Parallelization

4. Parallelization#

SAMMO automatically parallelizes runs across all rows of input data.

Hide code cell source
# %load -r 3:18 _init.py
import pathlib
import sammo
from sammo.runners import OpenAIChat
from sammo.base import Template, EvaluationScore
from sammo.components import Output, GenerateText, ForEach, Union
from sammo.extractors import ExtractRegex
from sammo.data import DataTable
import json
import requests
import os

if not "OPENAI_API_KEY" in os.environ:
    raise ValueError("Please set the environment variable 'OPENAI_API_KEY'.")
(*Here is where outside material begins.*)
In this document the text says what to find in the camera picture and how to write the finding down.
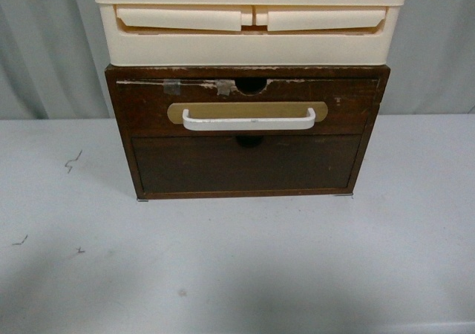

_ = sammo.setup_logger("WARNING")  # we're only interested in warnings for now
runner = OpenAIChat(
    model_id="gpt-3.5-turbo",
    api_config={"api_key": os.environ["OPENAI_API_KEY"]},
    cache=os.getenv("CACHE_FILE", "cache.tsv"),
)
numbers = list(range(1,6))
spp = Output(GenerateText(Template("Output as a latin numeral: {{input}}")))
spp.run(runner, DataTable(numbers))
minibatches[#################################################################################]5/5[00:00<00:00, 333.33it/s]
+---------+----------+
| input   | output   |
+=========+==========+
| 1       | I        |
+---------+----------+
| 2       | II       |
+---------+----------+
| 3       | III      |
+---------+----------+
| 4       | IV       |
+---------+----------+
| 5       | V        |
+---------+----------+
Constants: None

Here, SAMMO automatically runs queries for the six inputs in parallel while adhering to query limits (by default, 2 queries per second). We can change this when constructing the runner. We can also skip constructing the DataTable and just pass the list directly.

runner = OpenAIChat(
    model_id="gpt-3.5-turbo",
    api_config={"api_key": os.environ["OPENAI_API_KEY"]},
    cache=os.getenv("CACHE_FILE", "cache.tsv"),
    rate_limit=6
)
spp.run(runner, DataTable(numbers))
minibatches[###################################################################################]5/5[00:00<??:??, 0.00it/s]
+---------+----------+
| input   | output   |
+=========+==========+
| 1       | I        |
+---------+----------+
| 2       | II       |
+---------+----------+
| 3       | III      |
+---------+----------+
| 4       | IV       |
+---------+----------+
| 5       | V        |
+---------+----------+
Constants: None

That’s it! More complex throttling options are covered under special topics.